If you're going to assume that a psychotic murderer was driven to crime by violent political imagery, there are a whole lot of sources where he could have found it. To demand that one specific person apologize, when there is no evidence that her particular image was even involved, and when you don't demand that anyone else apologize, amounts to demanding that that one person make an admission of guilt. And I don't see that it's been shown that she has any guilt to admit.

Date: 2011-01-14 01:23 am (UTC)
From: [identity profile] nancylebov.livejournal.com
You might have a point there. I tend to be more comfortable with leftish groups, and it's harder to see it when your own side is being insulting.

A left winger who thinks Palin is being treated unfairly.
Edited Date: 2011-01-14 01:42 am (UTC)

Date: 2011-01-13 04:49 pm (UTC)
From: [identity profile] richardthinks.livejournal.com
Xeni Jardin at boingboing weighs in. I didn't know Giffords was Jewish.
I wonder if there's some other dog whistle being sounded here, though. It's so gratuitous, and it kinda goes to your previous post about pissing off a bunch of the people you're supposed to be on the same team with. Unless somehow Palin's team doesn't contain any Jews... So I wonder what she gains by deploying this frankly rather obscure reference (sorry, if it has to be explained to readers it's obscure enough that you'd be better off just with the explanation).

Date: 2011-01-14 03:47 pm (UTC)
From: [identity profile] dr-zrfq.livejournal.com
Palin is an idiot. The problem is, she's an idiot with plenty of low cunning, and a publicity machine to boot.

Alas, the USA appears to have produced a LOT of folks like her. I'm going to quote [livejournal.com profile] madwriter and then send you to his post (unlocked) that contains the quote. It's worth a read.

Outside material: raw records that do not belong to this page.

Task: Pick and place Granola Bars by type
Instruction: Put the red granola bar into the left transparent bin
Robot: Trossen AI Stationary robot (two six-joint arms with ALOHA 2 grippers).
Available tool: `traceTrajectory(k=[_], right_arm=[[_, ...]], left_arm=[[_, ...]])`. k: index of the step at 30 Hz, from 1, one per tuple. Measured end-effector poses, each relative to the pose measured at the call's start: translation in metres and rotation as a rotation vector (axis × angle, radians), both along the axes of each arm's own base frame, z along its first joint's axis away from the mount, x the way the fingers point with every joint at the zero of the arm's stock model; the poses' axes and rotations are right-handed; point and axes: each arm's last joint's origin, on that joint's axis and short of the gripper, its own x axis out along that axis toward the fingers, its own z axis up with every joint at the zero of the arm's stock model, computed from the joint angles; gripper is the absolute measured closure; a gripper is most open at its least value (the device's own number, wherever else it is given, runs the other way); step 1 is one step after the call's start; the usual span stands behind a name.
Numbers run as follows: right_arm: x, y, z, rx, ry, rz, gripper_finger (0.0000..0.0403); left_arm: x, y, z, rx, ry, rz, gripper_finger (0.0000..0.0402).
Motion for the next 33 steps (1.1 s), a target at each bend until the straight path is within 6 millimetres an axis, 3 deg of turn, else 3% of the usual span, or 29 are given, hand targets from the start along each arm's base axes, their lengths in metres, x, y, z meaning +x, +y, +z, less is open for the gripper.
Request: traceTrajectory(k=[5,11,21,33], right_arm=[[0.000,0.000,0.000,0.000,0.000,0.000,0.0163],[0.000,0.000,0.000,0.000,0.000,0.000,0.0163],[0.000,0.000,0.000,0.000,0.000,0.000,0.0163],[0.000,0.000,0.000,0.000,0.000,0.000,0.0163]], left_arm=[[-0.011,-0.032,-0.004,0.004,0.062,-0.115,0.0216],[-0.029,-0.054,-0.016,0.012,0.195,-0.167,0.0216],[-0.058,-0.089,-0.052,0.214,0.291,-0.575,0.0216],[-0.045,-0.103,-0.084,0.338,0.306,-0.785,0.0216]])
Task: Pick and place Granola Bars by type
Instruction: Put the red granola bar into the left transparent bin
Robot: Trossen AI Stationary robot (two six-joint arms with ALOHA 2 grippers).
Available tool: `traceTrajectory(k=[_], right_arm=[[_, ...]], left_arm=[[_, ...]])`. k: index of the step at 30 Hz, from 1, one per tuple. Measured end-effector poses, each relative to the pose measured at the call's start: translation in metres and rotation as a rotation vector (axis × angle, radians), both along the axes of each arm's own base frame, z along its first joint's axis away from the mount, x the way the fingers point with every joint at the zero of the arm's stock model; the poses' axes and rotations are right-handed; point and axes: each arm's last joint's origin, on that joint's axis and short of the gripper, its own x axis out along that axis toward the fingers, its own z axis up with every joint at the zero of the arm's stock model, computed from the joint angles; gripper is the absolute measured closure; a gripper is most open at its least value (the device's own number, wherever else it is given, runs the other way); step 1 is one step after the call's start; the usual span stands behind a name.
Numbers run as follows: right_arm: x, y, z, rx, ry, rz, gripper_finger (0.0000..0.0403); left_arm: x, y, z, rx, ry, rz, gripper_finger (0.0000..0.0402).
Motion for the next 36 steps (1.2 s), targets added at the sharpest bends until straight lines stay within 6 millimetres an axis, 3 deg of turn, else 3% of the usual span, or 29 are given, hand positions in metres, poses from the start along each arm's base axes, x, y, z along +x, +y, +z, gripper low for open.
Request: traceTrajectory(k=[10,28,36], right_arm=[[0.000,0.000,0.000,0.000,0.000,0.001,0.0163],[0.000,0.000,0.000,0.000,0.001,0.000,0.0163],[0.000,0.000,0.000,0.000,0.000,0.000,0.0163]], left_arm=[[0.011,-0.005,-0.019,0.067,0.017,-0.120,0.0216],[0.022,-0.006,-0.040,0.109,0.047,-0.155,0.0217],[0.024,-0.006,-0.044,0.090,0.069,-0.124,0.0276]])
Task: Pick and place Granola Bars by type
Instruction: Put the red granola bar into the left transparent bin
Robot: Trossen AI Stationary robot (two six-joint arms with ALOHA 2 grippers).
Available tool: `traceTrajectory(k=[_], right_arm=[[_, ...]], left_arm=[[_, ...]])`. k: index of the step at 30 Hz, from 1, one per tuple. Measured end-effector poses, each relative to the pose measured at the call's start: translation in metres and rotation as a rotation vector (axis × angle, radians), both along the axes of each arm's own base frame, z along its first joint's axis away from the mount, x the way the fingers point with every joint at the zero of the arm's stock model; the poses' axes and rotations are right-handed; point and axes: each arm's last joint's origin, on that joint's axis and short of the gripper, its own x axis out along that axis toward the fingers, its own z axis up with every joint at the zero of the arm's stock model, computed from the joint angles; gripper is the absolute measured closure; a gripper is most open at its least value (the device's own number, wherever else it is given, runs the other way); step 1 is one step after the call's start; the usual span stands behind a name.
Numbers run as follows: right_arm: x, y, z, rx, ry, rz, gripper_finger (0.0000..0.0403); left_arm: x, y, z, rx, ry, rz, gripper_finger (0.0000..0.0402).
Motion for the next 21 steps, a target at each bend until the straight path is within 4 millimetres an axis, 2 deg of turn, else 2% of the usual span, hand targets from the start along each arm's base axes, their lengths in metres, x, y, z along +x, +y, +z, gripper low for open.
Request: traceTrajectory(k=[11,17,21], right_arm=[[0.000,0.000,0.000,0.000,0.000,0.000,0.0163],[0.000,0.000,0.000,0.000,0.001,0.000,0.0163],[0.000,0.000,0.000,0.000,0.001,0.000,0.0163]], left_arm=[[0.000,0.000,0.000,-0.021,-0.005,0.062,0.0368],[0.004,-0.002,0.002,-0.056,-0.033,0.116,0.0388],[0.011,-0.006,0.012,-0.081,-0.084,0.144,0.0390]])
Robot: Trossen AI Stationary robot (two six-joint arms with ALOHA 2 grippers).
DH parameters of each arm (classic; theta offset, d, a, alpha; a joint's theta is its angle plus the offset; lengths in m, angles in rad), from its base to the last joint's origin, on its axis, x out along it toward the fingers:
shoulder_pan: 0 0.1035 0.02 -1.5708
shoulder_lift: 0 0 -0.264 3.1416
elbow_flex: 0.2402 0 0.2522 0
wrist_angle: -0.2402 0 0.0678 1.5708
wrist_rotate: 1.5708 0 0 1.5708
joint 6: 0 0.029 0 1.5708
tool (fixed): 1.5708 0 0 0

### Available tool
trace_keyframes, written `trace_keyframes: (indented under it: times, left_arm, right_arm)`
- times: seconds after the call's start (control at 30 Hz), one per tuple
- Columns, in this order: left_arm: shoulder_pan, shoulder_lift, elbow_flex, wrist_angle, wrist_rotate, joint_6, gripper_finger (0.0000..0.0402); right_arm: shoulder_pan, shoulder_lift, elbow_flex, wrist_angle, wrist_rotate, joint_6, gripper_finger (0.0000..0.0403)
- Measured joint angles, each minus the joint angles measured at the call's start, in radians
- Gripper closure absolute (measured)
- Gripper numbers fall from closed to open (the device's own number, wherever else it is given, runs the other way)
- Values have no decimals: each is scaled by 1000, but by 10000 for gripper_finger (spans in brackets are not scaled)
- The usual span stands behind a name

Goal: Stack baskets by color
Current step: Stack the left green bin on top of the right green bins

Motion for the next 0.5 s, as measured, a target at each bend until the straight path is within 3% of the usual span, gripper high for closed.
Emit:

"Like a lot of other people right now, I'm angry. The difference is that I'm not throwing my anger in one particular direction, at one particular party, at one specific set of P&Ps (Politicians & Pundits). I'm angry at all of them."

Here is the post (http://madwriter.livejournal.com/791150.html). (This comment edited to include a much more appropriate icon.)
Edited Date: 2011-01-14 03:48 pm (UTC)

Date: 2011-01-14 11:37 pm (UTC)
From: [identity profile] bemused-leftist.livejournal.com
I haven't had time to look up the definition of 'purport,' but fwiw, my sense of the word is that it means a claim or assumption has been made and the speaker is not addressing its truth or falsity -- not that the speaker is declaring that the claim is false, or that the opposite is true.

In any case using 'purport' is nowhere near as strong as the outright claims that Palin and others want assassinations, or are deliberately inciting 'hate' and violence.